## [Required work]
From the first line to the last, transcribe the data exactly.

Supplied records Start Marker

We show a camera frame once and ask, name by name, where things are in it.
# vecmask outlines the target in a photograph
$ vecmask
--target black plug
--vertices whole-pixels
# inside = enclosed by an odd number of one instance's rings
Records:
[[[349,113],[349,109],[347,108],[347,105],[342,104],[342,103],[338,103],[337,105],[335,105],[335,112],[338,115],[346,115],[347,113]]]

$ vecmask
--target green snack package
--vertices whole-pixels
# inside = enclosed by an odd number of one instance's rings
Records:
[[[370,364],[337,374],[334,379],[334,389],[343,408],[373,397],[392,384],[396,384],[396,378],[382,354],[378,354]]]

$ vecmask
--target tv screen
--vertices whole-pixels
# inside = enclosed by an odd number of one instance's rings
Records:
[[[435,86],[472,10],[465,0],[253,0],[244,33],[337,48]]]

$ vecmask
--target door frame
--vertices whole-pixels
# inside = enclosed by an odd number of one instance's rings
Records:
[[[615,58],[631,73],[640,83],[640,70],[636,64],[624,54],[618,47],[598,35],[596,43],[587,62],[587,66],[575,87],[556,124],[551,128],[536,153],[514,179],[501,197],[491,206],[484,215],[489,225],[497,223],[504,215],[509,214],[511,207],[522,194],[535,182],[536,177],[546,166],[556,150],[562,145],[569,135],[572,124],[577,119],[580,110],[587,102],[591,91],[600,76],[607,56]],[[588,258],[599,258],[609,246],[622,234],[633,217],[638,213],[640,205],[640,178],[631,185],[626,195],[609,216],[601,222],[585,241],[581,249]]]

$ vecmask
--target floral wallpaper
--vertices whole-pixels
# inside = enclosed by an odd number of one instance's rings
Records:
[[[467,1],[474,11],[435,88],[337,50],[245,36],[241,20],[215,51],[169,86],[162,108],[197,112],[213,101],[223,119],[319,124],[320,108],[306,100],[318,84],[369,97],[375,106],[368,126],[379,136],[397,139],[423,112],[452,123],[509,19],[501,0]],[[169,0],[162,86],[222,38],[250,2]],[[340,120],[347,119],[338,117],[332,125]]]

Supplied records End Marker

## [Answer to this task]
We show a camera frame once and ask, name by name, where things are in it.
# vecmask outlines the target in a photograph
$ vecmask
--target black plug
--vertices whole-pixels
# inside = enclosed by an odd number of one instance's rings
Records:
[[[349,113],[349,109],[347,108],[347,105],[342,104],[342,103],[338,103],[337,105],[335,105],[335,112],[338,115],[346,115],[347,113]]]

$ vecmask
--target green snack package
--vertices whole-pixels
# inside = enclosed by an odd number of one instance's rings
Records:
[[[370,364],[337,374],[334,379],[334,389],[343,408],[373,397],[392,384],[396,384],[396,378],[382,354],[378,354]]]

$ vecmask
--target tv screen
--vertices whole-pixels
# inside = enclosed by an odd number of one instance's rings
Records:
[[[435,86],[472,10],[465,0],[253,0],[244,33],[337,48]]]

$ vecmask
--target door frame
--vertices whole-pixels
# inside = enclosed by an odd number of one instance's rings
Records:
[[[615,58],[631,73],[640,83],[640,70],[636,64],[624,54],[618,47],[598,35],[596,43],[587,62],[587,66],[575,87],[556,124],[551,128],[536,153],[514,179],[501,197],[491,206],[484,215],[489,225],[497,223],[504,215],[509,214],[511,207],[522,194],[535,182],[536,177],[546,166],[556,150],[562,145],[569,135],[572,124],[577,119],[580,110],[587,102],[591,91],[600,76],[607,56]],[[588,258],[599,258],[609,246],[622,234],[633,217],[638,213],[640,205],[640,178],[631,185],[626,195],[609,216],[601,222],[585,241],[581,249]]]

$ vecmask
--target floral wallpaper
--vertices whole-pixels
# inside = enclosed by an odd number of one instance's rings
Records:
[[[467,1],[474,11],[435,88],[337,50],[245,36],[241,20],[215,51],[169,86],[162,108],[197,112],[213,101],[223,119],[319,124],[320,108],[306,100],[318,84],[369,97],[375,106],[368,126],[379,136],[397,139],[423,112],[452,123],[509,19],[501,0]],[[169,0],[162,86],[222,38],[250,2]],[[340,120],[347,119],[338,117],[332,125]]]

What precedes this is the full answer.